Rachel no longer bothered to introduce herself. If they couldn’t answer her questions nicely, they certainly wouldn’t want to know who she was or what ‘hole she’d crawled out from’.

“The following week, I saw the women again in the waiting area. ‘Hello,’ I said warmly. “How are you both doing today?” I received mumbled replies and they immediately turned back to each other and continued talking. My daughter and I talked to each other which relieved the painful sense of feeling invisible.”

Rachel wondered why she was being treated this way. She had no idea who the women were prior to that first day at the activity center. She’d never done them any wrong, so why did they choose to treat her like trash? Being rejected several times would prompt anyone into giving up on human association. Reclusion would begin to seem like the best option at that point. 
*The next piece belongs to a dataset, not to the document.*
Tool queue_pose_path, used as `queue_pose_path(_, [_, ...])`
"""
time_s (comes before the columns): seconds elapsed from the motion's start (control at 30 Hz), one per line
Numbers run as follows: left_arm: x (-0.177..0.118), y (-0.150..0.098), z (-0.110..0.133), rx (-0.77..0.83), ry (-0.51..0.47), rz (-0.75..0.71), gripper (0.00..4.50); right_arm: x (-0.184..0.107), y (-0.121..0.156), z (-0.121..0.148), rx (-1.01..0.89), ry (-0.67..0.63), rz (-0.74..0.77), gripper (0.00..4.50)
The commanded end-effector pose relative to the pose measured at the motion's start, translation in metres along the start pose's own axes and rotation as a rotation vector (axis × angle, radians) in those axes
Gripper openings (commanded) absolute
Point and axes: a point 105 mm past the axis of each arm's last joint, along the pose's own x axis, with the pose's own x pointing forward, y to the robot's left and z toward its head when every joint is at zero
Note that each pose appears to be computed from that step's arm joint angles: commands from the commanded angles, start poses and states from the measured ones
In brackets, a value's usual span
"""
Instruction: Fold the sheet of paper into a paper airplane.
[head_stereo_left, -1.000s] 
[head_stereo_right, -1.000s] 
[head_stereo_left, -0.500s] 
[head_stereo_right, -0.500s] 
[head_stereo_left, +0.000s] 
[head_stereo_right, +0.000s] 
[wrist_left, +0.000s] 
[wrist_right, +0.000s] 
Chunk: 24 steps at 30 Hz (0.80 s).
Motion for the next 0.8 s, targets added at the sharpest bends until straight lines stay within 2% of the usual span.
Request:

“I felt a twinge of something I couldn’t explain in my stomach. It was not a pleasant feeling – perhaps anxiety, embarrassment, awkwardness? Whatever it was, that feeling made me feel like not trying anymore.” 

Lessons worth learning

The mom of two didn’t harbor any feelings of dislike or hate towards the other women. She avoided them on subsequent gatherings, but that was only to keep her dignity and self-worth. She explains that she felt gratitude towards them. Gratitude for reminding her of one of the most important lessons in the world. People’s unkind treatment should not influence you to be unkind to others. Rather, you should learn from them the type of person you would never want to be. Learn the attitudes to abhor and the characters to imbibe.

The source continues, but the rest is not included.